В какие-то минуты Гоголь сам подсказывал, как можно каламбурить. Например, понятие «партия» в старину означало ряд достоинств того или иного человека при вступлении в брак. У нас в спектакле оно оправданно еще в двух значениях: шашечная партия (ключевой образ мюзикла — игра в шашки) и «партия Чичикова», когда возмущенные дамы города N, негодуя, что Павел Иванович угодил в тюрьму, организуют партию его имени и идут на митинг с лозунгом: «Свободу нашему душке!». Не напоминает никаких сегодняшних реалий?..
 
— Константин Сергеевич, какие у вас творческие планы на будущее? Насколько вы оцениваете свой «стаж» и опыт в большой драматургии, есть еще куда развиваться?
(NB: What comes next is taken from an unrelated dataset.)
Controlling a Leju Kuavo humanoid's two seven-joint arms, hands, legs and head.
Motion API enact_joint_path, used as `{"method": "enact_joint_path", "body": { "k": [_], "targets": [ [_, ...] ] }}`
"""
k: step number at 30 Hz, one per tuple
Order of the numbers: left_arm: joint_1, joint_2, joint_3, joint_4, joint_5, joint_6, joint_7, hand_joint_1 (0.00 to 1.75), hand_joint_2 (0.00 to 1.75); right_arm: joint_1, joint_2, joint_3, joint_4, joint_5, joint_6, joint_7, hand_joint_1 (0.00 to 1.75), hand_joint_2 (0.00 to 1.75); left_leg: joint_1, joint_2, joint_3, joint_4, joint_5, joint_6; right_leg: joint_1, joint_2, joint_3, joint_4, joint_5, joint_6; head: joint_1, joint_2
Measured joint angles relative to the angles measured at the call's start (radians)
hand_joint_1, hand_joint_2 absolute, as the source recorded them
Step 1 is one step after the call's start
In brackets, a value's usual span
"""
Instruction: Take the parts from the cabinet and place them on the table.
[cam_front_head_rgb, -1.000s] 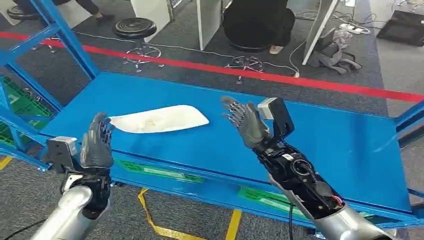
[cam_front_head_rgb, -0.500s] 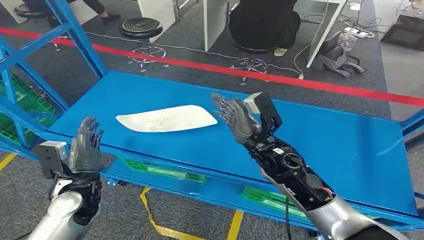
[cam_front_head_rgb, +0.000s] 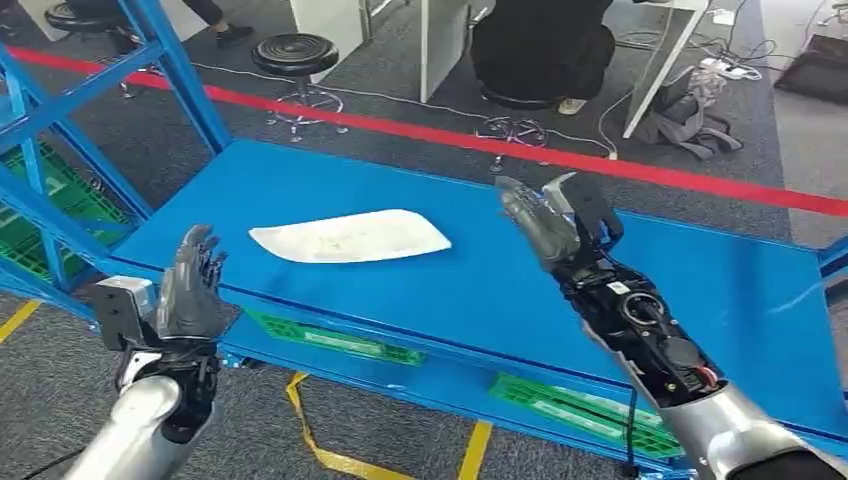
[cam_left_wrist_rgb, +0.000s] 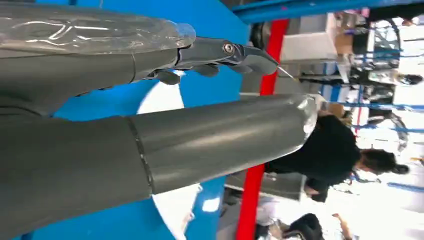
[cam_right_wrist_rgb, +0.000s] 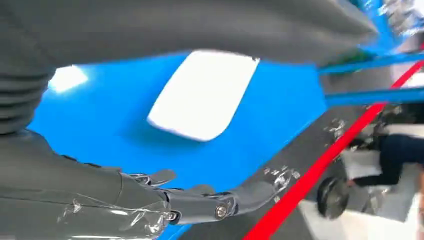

— Тут я отвечу банальностью, расхожей фразой, которая мне очень нравится: «Если хотите рассмешить Бога, расскажите ему о своих планах». Когда проговариваешь кому-то свои задумки, это сильно ослабляет мотивацию их воплощать… Что касается драматургии, я в ней 10 лет, и это только начало пути. Надо еще многое совершенствовать и осваивать. Оттачивать форму, композицию, искать свои золотые сечения… Я, вообще-то, редко бываю доволен собой.